## Exercise prompt
The word "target" turns up on some lines of this data; say how many, and give no other text.

## Recorded data
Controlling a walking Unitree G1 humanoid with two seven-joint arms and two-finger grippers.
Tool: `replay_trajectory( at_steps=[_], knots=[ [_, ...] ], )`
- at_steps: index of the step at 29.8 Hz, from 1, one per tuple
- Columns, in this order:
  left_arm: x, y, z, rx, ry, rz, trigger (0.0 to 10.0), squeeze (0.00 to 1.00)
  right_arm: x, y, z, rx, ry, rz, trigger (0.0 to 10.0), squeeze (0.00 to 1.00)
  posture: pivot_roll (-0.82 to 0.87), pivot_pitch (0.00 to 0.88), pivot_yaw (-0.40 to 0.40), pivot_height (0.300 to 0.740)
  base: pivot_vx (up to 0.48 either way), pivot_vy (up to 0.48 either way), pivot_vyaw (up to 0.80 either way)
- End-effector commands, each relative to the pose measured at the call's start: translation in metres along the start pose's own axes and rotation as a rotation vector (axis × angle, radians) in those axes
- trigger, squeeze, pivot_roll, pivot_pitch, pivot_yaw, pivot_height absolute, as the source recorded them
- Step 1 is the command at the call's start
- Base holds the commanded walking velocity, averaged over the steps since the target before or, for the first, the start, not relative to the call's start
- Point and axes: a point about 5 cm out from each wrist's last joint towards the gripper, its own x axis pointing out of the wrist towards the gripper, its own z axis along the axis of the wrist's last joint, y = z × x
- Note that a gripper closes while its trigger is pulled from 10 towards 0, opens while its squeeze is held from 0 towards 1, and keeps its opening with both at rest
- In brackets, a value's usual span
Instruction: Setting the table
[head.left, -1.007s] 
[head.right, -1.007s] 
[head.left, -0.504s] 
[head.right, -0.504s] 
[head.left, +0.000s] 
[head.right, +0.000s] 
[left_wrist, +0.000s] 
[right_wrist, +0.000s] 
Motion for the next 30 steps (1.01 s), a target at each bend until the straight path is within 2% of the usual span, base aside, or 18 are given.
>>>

## Exercise solution
2